¿Conoces ese segundo en que recuerdas a la persona, pero no el detalle? El nombre del lugar. El tema que le encantaba. El viaje que estaba planeando. Esa cosa pequeña que, si la recordaras, haría que la próxima cita se sintiera más cuidada.
Eso no es falta de interés. Es la vida pasando.
El blanco aparece en el peor momento
Después de semanas o meses, las historias se mezclan, los descubrimientos se borran y una pequeña confusión incómoda se vuelve más fácil de lo que parece. No porque la persona no importara, sino porque la memoria tiene demasiadas pestañas abiertas.

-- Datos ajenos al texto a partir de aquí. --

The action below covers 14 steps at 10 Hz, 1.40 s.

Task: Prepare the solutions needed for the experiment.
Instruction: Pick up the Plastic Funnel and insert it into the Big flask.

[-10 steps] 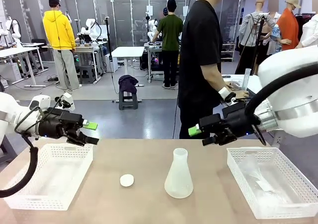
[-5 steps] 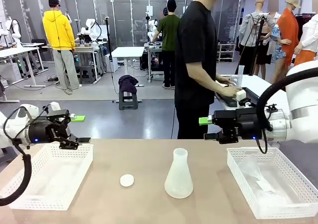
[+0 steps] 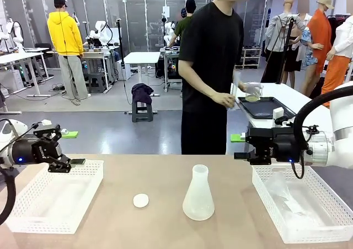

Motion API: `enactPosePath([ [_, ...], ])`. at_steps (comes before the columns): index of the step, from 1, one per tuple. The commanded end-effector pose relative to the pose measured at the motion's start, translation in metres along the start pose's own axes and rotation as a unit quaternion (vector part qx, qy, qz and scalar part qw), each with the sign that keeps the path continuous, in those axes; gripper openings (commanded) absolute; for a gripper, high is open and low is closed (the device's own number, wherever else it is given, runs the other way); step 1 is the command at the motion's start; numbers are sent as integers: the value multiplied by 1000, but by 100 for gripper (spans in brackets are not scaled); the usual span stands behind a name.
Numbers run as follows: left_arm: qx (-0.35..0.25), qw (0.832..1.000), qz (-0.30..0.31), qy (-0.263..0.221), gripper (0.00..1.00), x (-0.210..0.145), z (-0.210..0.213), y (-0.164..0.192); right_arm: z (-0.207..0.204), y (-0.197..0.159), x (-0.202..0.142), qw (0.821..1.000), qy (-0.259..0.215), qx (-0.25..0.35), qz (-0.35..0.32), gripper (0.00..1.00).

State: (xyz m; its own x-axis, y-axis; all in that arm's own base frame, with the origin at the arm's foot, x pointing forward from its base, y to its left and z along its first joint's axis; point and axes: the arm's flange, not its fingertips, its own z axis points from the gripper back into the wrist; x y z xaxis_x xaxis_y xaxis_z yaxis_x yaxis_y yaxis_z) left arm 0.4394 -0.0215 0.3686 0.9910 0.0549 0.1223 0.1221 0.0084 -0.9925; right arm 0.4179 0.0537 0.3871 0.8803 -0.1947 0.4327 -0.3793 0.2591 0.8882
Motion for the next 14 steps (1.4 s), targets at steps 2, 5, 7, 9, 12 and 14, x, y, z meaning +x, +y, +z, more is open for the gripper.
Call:
enactPosePath([
  [2,0,1000,0,0,100,0,0,0,-4,2,0,1000,3,6,0,100],
  [5,0,1000,0,0,100,0,0,0,10,4,23,987,10,-149,-61,100],
  [7,0,1000,0,0,100,0,0,0,27,28,61,951,23,-295,-85,100],
  [9,0,1000,0,0,100,0,0,0,33,41,81,934,49,-337,-108,100],
  [12,0,1000,0,0,100,0,0,0,35,32,78,928,23,-364,-83,100],
  [14,0,1000,0,0,100,0,0,0,35,32,78,928,23,-364,-83,100],
])
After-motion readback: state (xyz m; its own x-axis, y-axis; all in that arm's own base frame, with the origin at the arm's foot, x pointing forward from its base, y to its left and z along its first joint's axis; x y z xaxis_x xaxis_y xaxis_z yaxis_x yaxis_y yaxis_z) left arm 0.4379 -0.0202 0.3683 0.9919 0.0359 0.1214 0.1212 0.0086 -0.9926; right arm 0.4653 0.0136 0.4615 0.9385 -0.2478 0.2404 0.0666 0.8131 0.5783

Koit existe para ese momento: antes de volver a ver a alguien, revisas lo que elegiste guardar y llegas con menos improvisación.
Qué puede valer la pena guardar
- El lugar del que hablaron.
- Preferencias, pronombres, fechas y señales importantes.
- Una nota rápida sobre algo que la persona contó.
- Un recordatorio para no olvidar un plan.
- Fotos o screenshots adjuntados por ti, cuando tenga sentido conservar ese registro.
Lo que Koit no hace
Koit no lee WhatsApp, mensajes ni conversaciones. Tampoco intenta descubrir cosas por su cuenta. La información viene de lo que registras, importas o adjuntas por decisión propia.
Los detalles pequeños cambian el clima
Recordar mejor no tiene que convertir las citas en una planilla. Puede ser apenas lo suficiente para evitar quedarte en blanco, retomar una conversación con más cuidado y mostrar que prestaste atención.